PROBLEM STATEMENT:
Set down exact lines only, from the line with "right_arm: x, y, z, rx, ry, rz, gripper" through the last line of the material below, with every picture left out.

AVAILABLE DATA:

◆ ◆ ◆ ◆ ◆ ◆ ◆

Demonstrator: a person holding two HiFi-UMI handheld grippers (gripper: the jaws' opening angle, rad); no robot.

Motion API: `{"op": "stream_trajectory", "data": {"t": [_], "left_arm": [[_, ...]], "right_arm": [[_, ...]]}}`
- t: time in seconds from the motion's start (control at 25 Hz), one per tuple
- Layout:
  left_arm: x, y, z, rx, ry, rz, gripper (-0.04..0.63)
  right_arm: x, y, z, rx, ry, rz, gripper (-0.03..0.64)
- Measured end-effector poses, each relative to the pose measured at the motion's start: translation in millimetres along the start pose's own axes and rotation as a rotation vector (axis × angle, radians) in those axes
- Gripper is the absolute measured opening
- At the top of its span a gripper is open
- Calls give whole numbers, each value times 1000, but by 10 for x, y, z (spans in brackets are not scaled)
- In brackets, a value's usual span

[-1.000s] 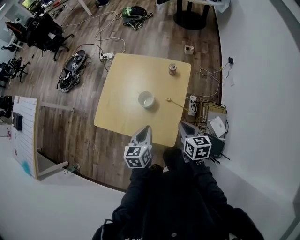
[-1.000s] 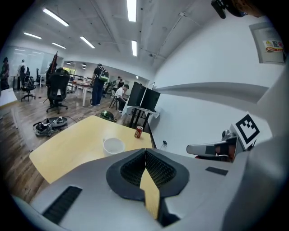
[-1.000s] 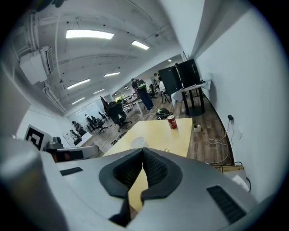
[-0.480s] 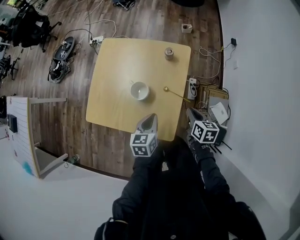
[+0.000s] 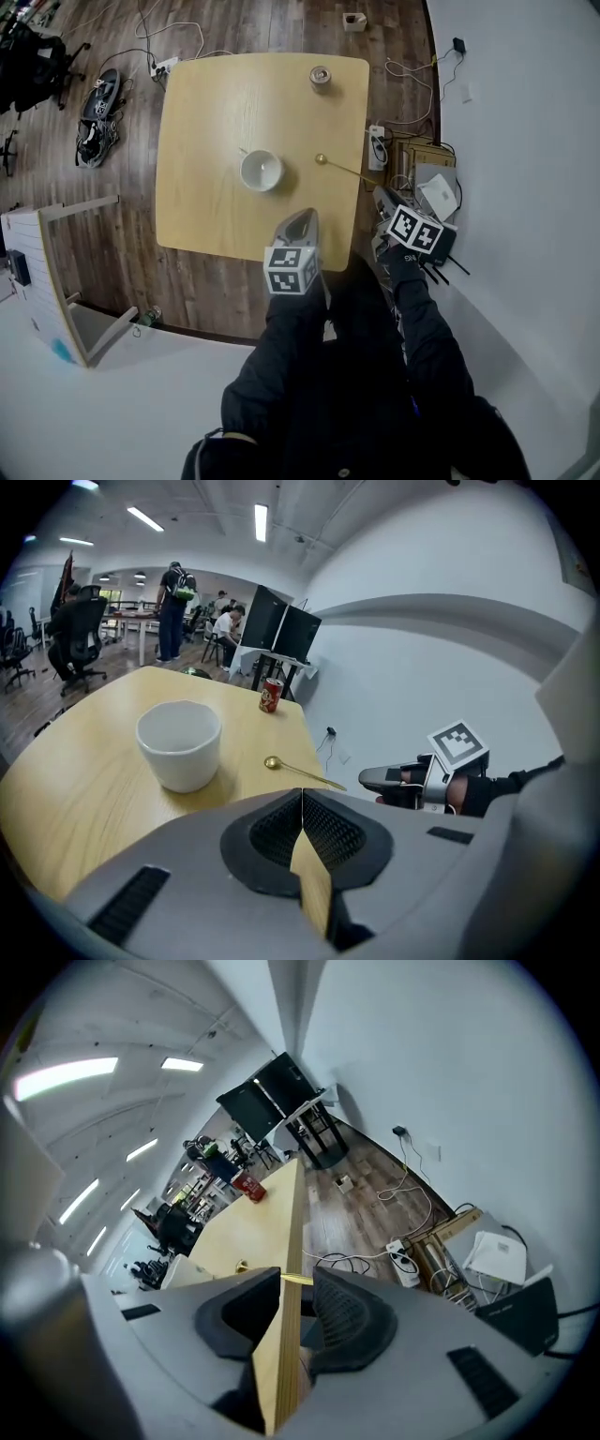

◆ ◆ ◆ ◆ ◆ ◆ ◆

REPLY:
  right_arm: x, y, z, rx, ry, rz, gripper (-0.03..0.64)
- Measured end-effector poses, each relative to the pose measured at the motion's start: translation in millimetres along the start pose's own axes and rotation as a rotation vector (axis × angle, radians) in those axes
- Gripper is the absolute measured opening
- At the top of its span a gripper is open
- Calls give whole numbers, each value times 1000, but by 10 for x, y, z (spans in brackets are not scaled)
- In brackets, a value's usual span

[-1.000s] 
[-1.000s] 
[-1.000s] 
[-0.480s] 
[+0.000s] 

What appears above is the complete answer to the exercise.